Many people became convinced that data releases earlier this year
indicated that “recovery” in the U.S. was imminent. But as I have been
saying for months, this evidence would ultimately be shown to be as
reliable as sightings of Bigfoot. Lots of people claim to say they have
seen it, some even produce plaster footprints, but in the end all we
have is a guy in an ape suit. The economic recovery, that has been
discussed so loudly and often in recent months, will be shown to be
similarly mythical.
A torrent of recent economic data now reveals weakness, and investors
are beginning to take notice. Friday’s release of the May jobs report
showed a paltry 69,000 jobs created during the month, far below
consensus estimates. Not only did the current month disappoint, but the
June numbers were also revised down by 49,000. This release follows
yesterday’s downward revisions of first quarter GDP growth from 2.2% to
1.9%. Also lost in the headlines was that the savings rate dropped to
3.4% in April, the lowest rate since December 2007. This shows that
Americans may need to deplete their already meager savings just to keep
their heads above water as the U.S. economy sinks back into recession.
The bad news sent stocks swooning. The latest sell off brings the
S&P 500 down close to 10% from its levels in early April. On the
other hand, bonds have reached record highs as investors seek safety in
treasuries. However, I believe that treasuries will turn out to be the
Facebook of safe havens. Before Facebook (NASDAQ:FB) went public
everyone wanted a piece of the action. But once the allure wore off, and
people realized they owned shares of an overhyped company with
unreliable earnings and a sky high valuation, the shares quickly lost a
good deal of their appeal. Despite the best efforts of the media to
declare the end of gold’s appeal, the metal continues to shine. Friday’s
report also sent gold up nearly 4 per cent. Gold is now down just 3 per
cent from May 1, a period that has been horrific for other asset
classes.
Oil prices continue to slide as traders brace for a fall-off in
global demand that will come from the return of a global recession. What
these traders fail to understand is that the recession will likely be
resisted by central banks around the world with massive money printing.

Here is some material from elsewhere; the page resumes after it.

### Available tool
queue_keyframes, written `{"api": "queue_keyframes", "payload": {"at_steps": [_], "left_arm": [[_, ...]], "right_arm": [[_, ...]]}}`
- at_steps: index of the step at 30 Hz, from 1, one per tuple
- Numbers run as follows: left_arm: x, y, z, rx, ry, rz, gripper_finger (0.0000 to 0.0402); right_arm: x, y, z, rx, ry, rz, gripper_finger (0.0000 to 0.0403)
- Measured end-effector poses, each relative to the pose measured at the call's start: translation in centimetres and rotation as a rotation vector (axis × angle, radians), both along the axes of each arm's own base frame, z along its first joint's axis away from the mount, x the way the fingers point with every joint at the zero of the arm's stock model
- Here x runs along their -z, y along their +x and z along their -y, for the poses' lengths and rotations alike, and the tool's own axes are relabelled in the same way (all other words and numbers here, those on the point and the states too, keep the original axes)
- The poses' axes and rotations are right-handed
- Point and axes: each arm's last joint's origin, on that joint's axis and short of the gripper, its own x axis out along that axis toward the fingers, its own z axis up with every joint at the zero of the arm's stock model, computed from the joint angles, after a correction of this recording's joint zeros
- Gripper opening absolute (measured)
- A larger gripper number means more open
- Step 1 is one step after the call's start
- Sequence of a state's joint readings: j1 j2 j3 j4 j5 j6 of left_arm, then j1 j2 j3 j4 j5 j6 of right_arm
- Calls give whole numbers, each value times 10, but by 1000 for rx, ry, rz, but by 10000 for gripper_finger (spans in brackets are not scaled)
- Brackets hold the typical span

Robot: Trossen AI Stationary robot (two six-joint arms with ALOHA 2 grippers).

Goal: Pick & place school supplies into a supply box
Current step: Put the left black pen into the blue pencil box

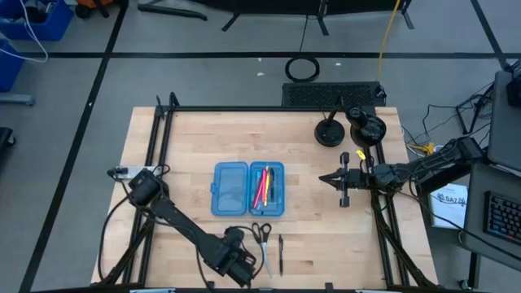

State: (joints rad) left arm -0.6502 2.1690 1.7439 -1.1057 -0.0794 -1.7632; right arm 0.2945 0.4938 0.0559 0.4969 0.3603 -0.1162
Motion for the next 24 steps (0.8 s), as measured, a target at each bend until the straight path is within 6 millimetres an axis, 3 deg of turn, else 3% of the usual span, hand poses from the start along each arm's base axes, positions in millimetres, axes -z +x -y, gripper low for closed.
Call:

Such action will be much more likely to push oil prices back up to
levels higher than those seen before the recent downturn. Yes recession
means consumers will use a lot less oil, but inflation created by the
central banks means that they will likely pay a lot more to purchase it.
In recent months as turmoil bubbled across the debt markets of
Europe, the United States had beckoned as a safe haven. But in truth,
the problems are as bad, if not worse, on this side of the Atlantic.
Ironically, America has not had to deal with its day of reckoning
because lesser problems surfaced first in Europe. But when Europe comes
to some modest resolution of its problems, or when bond investors
realize they have jumped from the frying pan into the fire, there will
be no hiding from the unresolved problems here.
As the intoxicating effects of Fed stimulus wear off, the hangover is
setting in. To delay the pain, I believe that there can be little doubt
that the Fed will unleash its next round of stimulus, in the form of
QE3. My guess is the Fed has always known more QE was needed but it has
been waiting for the most politically palatable time to announce it.
That “stunner” can’t be far off with the data so bad and the elections
so near.
Eventually more people will figure out just how precarious America’s
fiscal position truly remains. That’s when interest rates will finally
rise in the U.S. There is no way to justify record low interest rates in
this country given our atrocious fiscal position. I believe interest
rates here should approach levels comparable to the more indebted
European countries. Once it becomes obvious just how many dollars the
Fed is prepared to print to stave off recession, people running into
treasuries today will likely suffer buyer’s remorse. When they rethink
their assumptions, as buyers of the Facebook IPO clearly have, the Fed
will then become not just the buyer of last resort, but the buyer of
only resort. Then the Real Crash may finally be upon us.